发生这样的事情,我深感遗憾,也深感歉意。
那些船员、逃兵等渣滓的行为,我国政府绝不支持,也绝不包庇。
如果他们胆敢与殿下为敌,一切后果,由他们自己承担。至于广州领事办事不力,约束不严,我一定会严加申饬,让他劝说我国侨民不要加入什么保民团。」
彭刚要的就是马沙利这句话,见马沙利当著这么多人的面表态了,彭刚也不再难为马沙利:「希望马沙利公使能记住今天说的话。」
见没有其他事情了,马沙利也不想在如坐针毡的北王府大殿久留,起身道:「殿下政务繁忙,我就不多打扰了。今日得见殿下,深感荣幸,告辞。」
彭刚微微颔首:「马沙利公使慢走。」
敏体尼没有走的意思,只是笑眯眯地看著马沙利,揶揄了一句:「马沙利先生,你们的生的美利坚人,可真是会给您惹麻烦啊。」
马沙利转过身看了一眼敏体尼,脸色一阵青一阵白,咬著牙回道:「敏体尼先生,您也不必幸灾乐祸。」
敏体尼哈哈一笑,目送马沙利远去。
待马沙利远去之后,敏体尼方才那副与马沙利斗气时的得意神色已经收敛干净,取而代之的是一脸严肃敏体尼整了整衣领,微微欠身:「殿下,请恕我冒昧折返。有些事,方才不便当著马沙利先生的面说。」
彭刚心中已隐约猜到这位法兰西公使留下来的用意。
洋人向来无利不起早,法兰西人也不例外。
敏体尼方才在大殿上那般卖力地表态,又那般得意地挤兑马沙利,图的可不是彭刚几句口惠而实不至的囗头嘉许。

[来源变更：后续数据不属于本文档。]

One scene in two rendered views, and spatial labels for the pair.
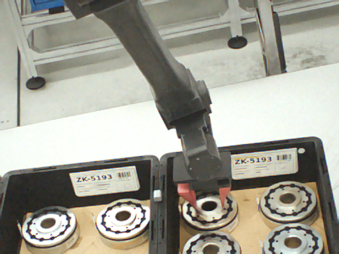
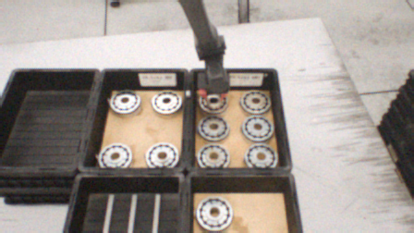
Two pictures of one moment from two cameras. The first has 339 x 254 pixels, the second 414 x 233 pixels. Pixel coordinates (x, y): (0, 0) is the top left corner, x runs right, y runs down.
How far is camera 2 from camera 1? 38 cm
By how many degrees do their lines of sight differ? 13
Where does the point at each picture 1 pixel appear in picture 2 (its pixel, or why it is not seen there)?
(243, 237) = (230, 118)
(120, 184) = (165, 81)
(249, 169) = (236, 81)
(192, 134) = (213, 67)
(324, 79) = (271, 29)
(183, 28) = not seen: outside the picture
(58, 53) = not seen: outside the picture
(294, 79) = (256, 27)
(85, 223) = (145, 101)
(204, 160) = (219, 82)
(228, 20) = not seen: outside the picture
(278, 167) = (251, 81)
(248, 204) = (233, 99)

「敏体尼先生还没用晚餐?」彭刚端起茶盏,不紧不慢地说道。
「只是今日王府没有法餐厨师,若是敏体尼先生要留下来用餐,也不知道王府的中餐是否合敏体尼先生的胃口。」
敏体尼一愣,随即笑了笑说道:「殿下说笑了。我并非为口腹之欲而留,乃是为对双方都有利的国事而殿下,我法兰西尊重殿下,严禁本国侨民参与由英国人主导的雇佣兵武装,为殿下省了不少麻烦。但殿下想必也明白,做任何事,都是有成本的。」